(DIRECTIONS FOR THIS TASK):
Output exactly the first line of the listing and each line after it, through the line that contains "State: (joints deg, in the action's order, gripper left"; add nothing else.

(DATA EXTRACT):
--- START ---
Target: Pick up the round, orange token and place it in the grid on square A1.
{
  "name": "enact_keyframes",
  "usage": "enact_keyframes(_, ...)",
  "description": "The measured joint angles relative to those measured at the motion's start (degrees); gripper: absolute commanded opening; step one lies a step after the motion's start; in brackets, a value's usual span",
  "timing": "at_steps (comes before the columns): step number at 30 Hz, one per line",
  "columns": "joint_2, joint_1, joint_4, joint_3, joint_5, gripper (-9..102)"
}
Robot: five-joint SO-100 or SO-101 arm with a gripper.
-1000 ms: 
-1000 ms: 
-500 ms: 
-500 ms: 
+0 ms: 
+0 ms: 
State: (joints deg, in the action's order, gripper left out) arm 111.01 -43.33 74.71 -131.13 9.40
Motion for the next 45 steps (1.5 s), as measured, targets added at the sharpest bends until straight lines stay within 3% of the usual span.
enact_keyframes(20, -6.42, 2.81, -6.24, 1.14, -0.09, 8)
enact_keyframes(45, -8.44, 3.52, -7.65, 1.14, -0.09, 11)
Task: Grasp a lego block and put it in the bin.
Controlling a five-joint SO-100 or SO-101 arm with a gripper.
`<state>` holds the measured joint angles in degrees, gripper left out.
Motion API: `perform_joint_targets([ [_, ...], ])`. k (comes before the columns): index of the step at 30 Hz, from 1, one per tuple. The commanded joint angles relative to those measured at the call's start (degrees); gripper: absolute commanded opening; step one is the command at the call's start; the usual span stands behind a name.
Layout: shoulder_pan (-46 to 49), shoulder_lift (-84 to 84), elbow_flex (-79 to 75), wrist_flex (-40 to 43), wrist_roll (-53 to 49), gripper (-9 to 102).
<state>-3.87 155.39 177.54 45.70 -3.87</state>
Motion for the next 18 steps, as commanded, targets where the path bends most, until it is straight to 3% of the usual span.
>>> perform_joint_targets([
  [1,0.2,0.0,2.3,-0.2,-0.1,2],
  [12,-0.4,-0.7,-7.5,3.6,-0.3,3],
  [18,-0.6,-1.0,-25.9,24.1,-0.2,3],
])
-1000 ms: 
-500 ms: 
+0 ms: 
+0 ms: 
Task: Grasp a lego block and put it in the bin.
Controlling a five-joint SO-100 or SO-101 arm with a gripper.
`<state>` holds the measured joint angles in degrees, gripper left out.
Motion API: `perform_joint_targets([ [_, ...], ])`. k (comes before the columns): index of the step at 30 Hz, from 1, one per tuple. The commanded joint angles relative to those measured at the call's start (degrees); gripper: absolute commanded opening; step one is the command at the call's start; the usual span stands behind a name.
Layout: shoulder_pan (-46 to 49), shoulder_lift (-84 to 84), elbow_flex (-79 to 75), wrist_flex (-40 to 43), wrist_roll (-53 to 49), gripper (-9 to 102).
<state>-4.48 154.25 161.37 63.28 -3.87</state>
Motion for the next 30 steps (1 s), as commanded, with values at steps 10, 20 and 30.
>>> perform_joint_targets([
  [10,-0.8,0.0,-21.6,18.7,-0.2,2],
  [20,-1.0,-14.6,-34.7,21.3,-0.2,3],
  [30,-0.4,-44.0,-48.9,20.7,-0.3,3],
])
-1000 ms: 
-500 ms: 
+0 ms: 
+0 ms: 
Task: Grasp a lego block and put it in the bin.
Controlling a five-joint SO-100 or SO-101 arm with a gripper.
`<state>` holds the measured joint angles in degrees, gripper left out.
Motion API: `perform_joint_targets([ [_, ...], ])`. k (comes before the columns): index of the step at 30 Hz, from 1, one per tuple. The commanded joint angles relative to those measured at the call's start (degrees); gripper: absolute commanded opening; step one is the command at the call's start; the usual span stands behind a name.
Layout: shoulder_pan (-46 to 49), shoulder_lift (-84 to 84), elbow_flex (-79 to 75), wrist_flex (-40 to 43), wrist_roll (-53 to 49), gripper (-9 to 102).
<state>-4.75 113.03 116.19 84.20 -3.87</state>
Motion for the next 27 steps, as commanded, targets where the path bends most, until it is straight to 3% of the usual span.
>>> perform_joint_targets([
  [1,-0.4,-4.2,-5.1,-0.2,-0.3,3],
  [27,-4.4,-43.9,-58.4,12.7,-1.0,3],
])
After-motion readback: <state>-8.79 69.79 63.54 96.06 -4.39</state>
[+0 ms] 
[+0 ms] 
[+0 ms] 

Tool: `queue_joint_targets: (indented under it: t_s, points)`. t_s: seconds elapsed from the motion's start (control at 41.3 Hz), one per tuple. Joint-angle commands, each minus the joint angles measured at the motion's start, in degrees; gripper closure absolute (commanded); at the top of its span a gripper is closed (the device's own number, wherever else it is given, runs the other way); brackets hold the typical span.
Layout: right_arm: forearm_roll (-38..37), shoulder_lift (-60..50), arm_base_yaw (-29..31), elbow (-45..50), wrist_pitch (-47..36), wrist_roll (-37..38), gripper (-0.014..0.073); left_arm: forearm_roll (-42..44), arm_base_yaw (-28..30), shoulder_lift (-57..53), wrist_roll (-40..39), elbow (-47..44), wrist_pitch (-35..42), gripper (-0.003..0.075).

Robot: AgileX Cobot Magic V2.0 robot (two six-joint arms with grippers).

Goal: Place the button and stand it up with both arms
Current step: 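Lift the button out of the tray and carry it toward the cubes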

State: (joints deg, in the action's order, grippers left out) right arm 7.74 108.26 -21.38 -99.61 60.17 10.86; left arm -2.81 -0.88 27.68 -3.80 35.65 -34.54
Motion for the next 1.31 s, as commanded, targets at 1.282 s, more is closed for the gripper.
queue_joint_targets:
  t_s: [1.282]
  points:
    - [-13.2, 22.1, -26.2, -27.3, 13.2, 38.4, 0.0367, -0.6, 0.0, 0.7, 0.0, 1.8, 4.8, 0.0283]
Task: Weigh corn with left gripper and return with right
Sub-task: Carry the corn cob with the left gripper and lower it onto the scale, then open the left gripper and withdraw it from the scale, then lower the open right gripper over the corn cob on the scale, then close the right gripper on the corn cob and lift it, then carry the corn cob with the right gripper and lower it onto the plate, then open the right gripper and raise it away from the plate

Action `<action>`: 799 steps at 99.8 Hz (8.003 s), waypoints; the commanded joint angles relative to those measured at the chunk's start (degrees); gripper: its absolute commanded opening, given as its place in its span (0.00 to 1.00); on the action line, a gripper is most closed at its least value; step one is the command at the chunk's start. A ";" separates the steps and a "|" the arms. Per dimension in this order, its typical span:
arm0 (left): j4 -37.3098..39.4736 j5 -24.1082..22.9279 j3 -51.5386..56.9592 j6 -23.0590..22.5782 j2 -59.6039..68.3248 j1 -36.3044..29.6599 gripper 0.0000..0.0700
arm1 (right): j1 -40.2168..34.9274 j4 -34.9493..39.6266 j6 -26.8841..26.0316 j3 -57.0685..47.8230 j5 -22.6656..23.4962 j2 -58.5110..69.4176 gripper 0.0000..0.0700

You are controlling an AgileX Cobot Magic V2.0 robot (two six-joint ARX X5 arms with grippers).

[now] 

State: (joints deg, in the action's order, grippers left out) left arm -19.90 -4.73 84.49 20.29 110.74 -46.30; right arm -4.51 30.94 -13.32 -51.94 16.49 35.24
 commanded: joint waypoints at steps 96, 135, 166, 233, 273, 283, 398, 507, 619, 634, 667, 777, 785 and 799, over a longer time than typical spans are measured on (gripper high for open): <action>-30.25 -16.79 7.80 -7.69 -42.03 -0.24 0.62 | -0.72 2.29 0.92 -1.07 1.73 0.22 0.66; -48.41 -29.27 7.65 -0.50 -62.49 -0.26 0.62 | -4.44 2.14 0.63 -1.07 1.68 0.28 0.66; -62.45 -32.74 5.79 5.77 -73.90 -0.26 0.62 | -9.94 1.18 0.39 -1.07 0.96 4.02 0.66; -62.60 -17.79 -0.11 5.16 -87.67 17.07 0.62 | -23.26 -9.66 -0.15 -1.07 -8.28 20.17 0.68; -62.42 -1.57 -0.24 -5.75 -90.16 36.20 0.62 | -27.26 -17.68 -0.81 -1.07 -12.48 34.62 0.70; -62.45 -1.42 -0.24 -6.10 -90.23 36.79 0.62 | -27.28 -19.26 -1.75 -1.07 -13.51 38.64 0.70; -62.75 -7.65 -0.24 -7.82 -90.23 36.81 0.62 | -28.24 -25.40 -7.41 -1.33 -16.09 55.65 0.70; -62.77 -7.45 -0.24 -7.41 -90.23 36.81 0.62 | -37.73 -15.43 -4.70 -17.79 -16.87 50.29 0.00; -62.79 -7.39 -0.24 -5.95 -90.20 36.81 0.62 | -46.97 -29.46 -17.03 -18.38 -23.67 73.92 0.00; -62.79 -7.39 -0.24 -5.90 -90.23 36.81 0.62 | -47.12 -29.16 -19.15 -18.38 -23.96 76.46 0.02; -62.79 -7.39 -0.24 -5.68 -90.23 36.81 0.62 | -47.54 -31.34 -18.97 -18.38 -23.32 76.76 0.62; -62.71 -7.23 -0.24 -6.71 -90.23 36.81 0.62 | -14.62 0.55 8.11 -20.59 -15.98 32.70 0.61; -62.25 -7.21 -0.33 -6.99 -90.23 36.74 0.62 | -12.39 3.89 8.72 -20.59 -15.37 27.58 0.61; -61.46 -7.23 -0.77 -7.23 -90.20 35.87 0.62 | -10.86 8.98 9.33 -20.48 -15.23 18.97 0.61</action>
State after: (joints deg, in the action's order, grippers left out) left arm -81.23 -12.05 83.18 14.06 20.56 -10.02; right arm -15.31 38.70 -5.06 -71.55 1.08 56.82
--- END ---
(TASK OUTPUT):
Target: Pick up the round, orange token and place it in the grid on square A1.
{
  "name": "enact_keyframes",
  "usage": "enact_keyframes(_, ...)",
  "description": "The measured joint angles relative to those measured at the motion's start (degrees); gripper: absolute commanded opening; step one lies a step after the motion's start; in brackets, a value's usual span",
  "timing": "at_steps (comes before the columns): step number at 30 Hz, one per line",
  "columns": "joint_2, joint_1, joint_4, joint_3, joint_5, gripper (-9..102)"
}
Robot: five-joint SO-100 or SO-101 arm with a gripper.
-1000 ms: 
-1000 ms: 
-500 ms: 
-500 ms: 
+0 ms: 
+0 ms: 
State: (joints deg, in the action's order, gripper left out) arm 111.01 -43.33 74.71 -131.13 9.40

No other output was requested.